I’m grateful to welcome my friend, Jill Smith, to Sit Still with us today.
In our weekly Bible Journal Group, Jill gently nudges us to vulnerability and encourages our next step. I believe you’ll be blessed by her words.
Emotions can be confusing and difficult to bear. Sometimes our feelings can be overwhelming.
Last week Clarice wrote about feeling lonely. What do we do with our feelings?
Because we may not have learned how to be still in our emotions, we tend to push them down, or they control us and we explode on those we love. Or maybe we distract ourselves with staying really busy.
If you were raised in a home where parents didn’t know what to do with feelings, you might have heard, “Stop acting that way. You’re fine.” Sometimes we are encouraged toward happiness. “Just be happy.” But these are ways to push aside the feelings that are there.
The Bible talks about anger. It is okay to be angry, just don’t sin in your anger. What does THAT mean? What do I do with my anger and how do I not sin in it?
My name is Jill Smith, I'm a Mental Health Counselor, (as well as a friend of Clarice's) and I‘ve had to learn about feelings personally and professionally.
First of all, feelings are not good or bad. There is no judgment on having any feeling. They are all acceptable. Feelings tell us something about ourselves. They tell us what is going on inside.
After we figure out what we are feeling, we need to label it or name it. Once we know what it is we are feeling, It is good to take a deep breath. Part of the struggle is accepting what I am feeling.
Often we believe that God wants us to be happy. We say to ourselves, “If I am a Christian, things should be going well for me. I need to act like I am fine.” We do this subconsciously.
This is a myth.
God sees us with our emotions. He wants to have a relationship. Jesus is saying to you, “Come here and sit with me. I see your sadness. I see your pain. I see your anger.”
Jesus says in Matthew 5:4, “Blessed are those who mourn, for they will be comforted.” And in Romans, Paul says, “Rejoice with those who rejoice, and weep with those who weep.”
We are being told that our emotions are okay and to be with others and share their emotions with them.
If we have not allowed our feelings to be felt, it can be terrifying and lonely. Like the verses above say, we need to share our feelings with others. We don’t need to feel big feelings alone. If you have a safe friend, share with him or her. If you don’t, reach out to a therapist. That is their job to walk with you through the difficult feelings.
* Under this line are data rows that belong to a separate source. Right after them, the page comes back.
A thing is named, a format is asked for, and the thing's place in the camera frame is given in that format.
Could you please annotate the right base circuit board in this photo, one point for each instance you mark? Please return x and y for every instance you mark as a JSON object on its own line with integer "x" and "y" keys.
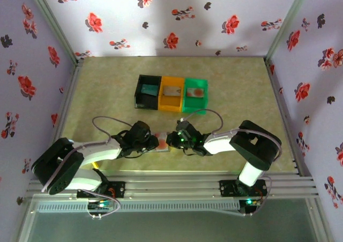
{"x": 250, "y": 202}

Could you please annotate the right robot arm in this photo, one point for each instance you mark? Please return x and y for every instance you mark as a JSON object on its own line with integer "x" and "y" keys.
{"x": 219, "y": 144}

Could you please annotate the yellow strip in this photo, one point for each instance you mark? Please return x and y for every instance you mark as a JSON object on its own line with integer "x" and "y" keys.
{"x": 96, "y": 165}

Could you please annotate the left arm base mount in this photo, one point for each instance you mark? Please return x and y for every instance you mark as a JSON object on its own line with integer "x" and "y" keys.
{"x": 119, "y": 189}

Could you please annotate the black plastic bin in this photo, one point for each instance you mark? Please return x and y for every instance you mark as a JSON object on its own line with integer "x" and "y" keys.
{"x": 147, "y": 102}

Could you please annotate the grey card holder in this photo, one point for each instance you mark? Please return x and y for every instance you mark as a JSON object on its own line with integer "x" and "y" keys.
{"x": 160, "y": 151}

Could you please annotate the aluminium table rail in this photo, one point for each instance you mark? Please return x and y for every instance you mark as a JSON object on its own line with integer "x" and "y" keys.
{"x": 174, "y": 185}

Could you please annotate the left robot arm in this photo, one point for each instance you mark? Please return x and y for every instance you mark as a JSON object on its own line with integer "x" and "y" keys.
{"x": 99, "y": 152}

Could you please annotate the red circle print card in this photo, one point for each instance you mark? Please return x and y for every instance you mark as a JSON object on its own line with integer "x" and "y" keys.
{"x": 162, "y": 145}
{"x": 195, "y": 92}

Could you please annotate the green plastic bin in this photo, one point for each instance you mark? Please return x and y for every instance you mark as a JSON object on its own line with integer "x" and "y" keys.
{"x": 194, "y": 105}

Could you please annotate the base circuit board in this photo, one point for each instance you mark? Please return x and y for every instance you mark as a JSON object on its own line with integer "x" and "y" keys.
{"x": 250, "y": 202}
{"x": 100, "y": 205}

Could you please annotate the left base circuit board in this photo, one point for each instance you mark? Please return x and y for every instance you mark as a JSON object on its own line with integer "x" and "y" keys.
{"x": 100, "y": 205}

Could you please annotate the beige card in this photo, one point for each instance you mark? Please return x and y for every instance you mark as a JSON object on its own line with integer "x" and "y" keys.
{"x": 172, "y": 91}

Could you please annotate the yellow plastic bin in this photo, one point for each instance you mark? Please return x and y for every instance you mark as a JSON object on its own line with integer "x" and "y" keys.
{"x": 171, "y": 104}

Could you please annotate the aluminium frame post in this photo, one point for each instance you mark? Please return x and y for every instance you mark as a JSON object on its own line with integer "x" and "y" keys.
{"x": 286, "y": 25}
{"x": 55, "y": 25}

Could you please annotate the aluminium side rail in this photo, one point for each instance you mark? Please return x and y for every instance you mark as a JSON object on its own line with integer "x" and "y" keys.
{"x": 73, "y": 84}
{"x": 282, "y": 105}

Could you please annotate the teal card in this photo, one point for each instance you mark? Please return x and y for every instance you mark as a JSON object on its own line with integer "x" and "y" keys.
{"x": 149, "y": 90}

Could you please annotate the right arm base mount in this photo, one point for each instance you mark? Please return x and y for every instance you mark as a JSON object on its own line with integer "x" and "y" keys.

Feelings are not thoughts. We cannot control our feelings, they just are. But we can control our thoughts and behaviors. Thoughts and behaviors can influence our feelings just like feelings can influence our thoughts and behaviors. This is where the Bible talks about anger.
It is okay to be angry, feel that angry emotion. But our behavior often gets us into trouble when we are feeling angry. This is the next step in working through our feelings. What do I want to do about this feeling?
Journaling about my feelings or talking to a friend or therapist is a way to process what is going on inside. After you have taken time to process it, then it takes practice to act in a new way. Old habits tend to rule and we have to be very intentional to replace them with new ones.
“Be still and know that I am God.”
Come to the Lord God Almighty. He loves you and accepts you with all your emotions, thoughts and behaviors.
You are fearfully and wonderfully made in His image. God has feelings and He gave us feelings. He knows all your ways and wants a relationship with you.
I invite you to find time to sit with God and share your feelings with Him. He is not surprised. He loves you.